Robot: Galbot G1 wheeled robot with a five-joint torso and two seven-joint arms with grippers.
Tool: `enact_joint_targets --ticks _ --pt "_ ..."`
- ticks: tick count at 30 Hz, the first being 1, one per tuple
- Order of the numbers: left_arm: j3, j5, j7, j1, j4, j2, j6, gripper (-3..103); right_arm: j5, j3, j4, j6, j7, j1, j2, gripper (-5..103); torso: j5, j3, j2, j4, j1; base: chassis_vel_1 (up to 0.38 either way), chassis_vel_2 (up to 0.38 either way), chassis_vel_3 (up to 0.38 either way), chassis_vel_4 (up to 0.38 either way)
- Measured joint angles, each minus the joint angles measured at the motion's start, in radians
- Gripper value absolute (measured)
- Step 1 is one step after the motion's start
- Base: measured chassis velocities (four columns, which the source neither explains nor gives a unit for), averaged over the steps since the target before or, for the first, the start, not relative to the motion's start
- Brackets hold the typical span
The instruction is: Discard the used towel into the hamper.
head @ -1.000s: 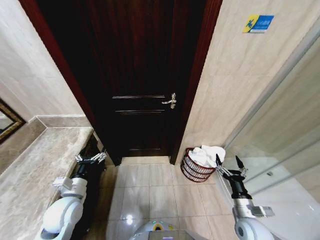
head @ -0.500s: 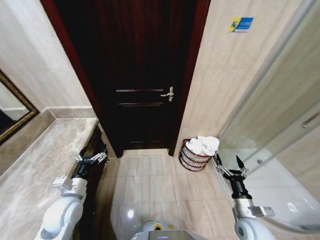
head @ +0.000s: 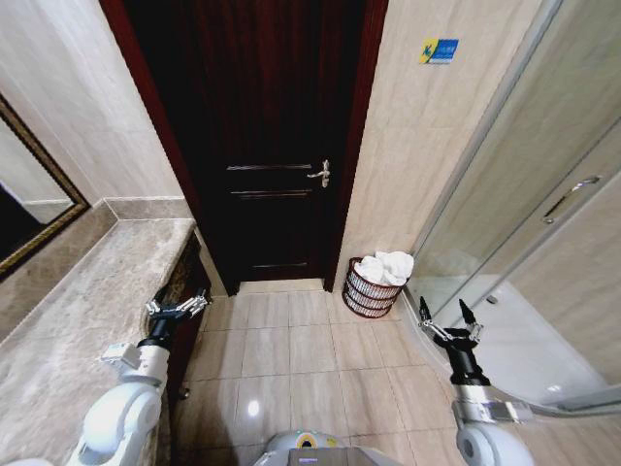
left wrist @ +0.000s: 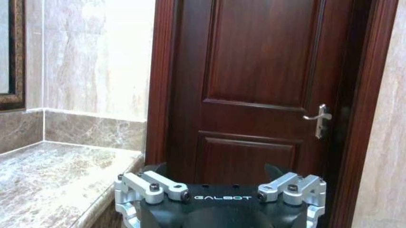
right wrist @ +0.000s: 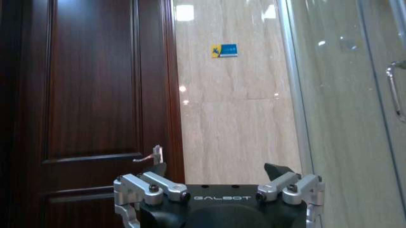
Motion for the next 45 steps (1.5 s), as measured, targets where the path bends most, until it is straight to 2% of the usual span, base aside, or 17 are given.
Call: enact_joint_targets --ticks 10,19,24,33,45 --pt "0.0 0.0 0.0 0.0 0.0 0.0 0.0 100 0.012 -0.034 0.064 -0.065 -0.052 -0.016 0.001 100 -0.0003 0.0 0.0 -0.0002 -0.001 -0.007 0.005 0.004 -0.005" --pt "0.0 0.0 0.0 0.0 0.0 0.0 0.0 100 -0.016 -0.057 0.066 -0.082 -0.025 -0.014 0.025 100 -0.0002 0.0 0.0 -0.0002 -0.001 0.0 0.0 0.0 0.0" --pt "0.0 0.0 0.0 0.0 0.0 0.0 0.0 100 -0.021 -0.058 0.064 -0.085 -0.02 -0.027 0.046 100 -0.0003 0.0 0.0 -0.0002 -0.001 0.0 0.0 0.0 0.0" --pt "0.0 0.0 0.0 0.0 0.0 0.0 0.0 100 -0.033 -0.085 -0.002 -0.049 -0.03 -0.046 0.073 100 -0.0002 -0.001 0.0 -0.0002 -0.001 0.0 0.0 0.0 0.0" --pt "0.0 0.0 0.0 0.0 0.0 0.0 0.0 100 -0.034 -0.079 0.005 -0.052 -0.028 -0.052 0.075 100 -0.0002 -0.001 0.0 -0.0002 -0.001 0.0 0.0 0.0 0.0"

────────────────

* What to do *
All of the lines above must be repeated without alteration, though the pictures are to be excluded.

* Finished task *
Robot: Galbot G1 wheeled robot with a five-joint torso and two seven-joint arms with grippers.
Tool: `enact_joint_targets --ticks _ --pt "_ ..."`
- ticks: tick count at 30 Hz, the first being 1, one per tuple
- Order of the numbers: left_arm: j3, j5, j7, j1, j4, j2, j6, gripper (-3..103); right_arm: j5, j3, j4, j6, j7, j1, j2, gripper (-5..103); torso: j5, j3, j2, j4, j1; base: chassis_vel_1 (up to 0.38 either way), chassis_vel_2 (up to 0.38 either way), chassis_vel_3 (up to 0.38 either way), chassis_vel_4 (up to 0.38 either way)
- Measured joint angles, each minus the joint angles measured at the motion's start, in radians
- Gripper value absolute (measured)
- Step 1 is one step after the motion's start
- Base: measured chassis velocities (four columns, which the source neither explains nor gives a unit for), averaged over the steps since the target before or, for the first, the start, not relative to the motion's start
- Brackets hold the typical span
The instruction is: Discard the used towel into the hamper.
head @ -1.000s: 
head @ -0.500s: 
head @ +0.000s: 
left wrist @ +0.000s: 
right wrist @ +0.000s: 
Motion for the next 45 steps (1.5 s), as measured, targets where the path bends most, until it is straight to 2% of the usual span, base aside, or 17 are given.
Call: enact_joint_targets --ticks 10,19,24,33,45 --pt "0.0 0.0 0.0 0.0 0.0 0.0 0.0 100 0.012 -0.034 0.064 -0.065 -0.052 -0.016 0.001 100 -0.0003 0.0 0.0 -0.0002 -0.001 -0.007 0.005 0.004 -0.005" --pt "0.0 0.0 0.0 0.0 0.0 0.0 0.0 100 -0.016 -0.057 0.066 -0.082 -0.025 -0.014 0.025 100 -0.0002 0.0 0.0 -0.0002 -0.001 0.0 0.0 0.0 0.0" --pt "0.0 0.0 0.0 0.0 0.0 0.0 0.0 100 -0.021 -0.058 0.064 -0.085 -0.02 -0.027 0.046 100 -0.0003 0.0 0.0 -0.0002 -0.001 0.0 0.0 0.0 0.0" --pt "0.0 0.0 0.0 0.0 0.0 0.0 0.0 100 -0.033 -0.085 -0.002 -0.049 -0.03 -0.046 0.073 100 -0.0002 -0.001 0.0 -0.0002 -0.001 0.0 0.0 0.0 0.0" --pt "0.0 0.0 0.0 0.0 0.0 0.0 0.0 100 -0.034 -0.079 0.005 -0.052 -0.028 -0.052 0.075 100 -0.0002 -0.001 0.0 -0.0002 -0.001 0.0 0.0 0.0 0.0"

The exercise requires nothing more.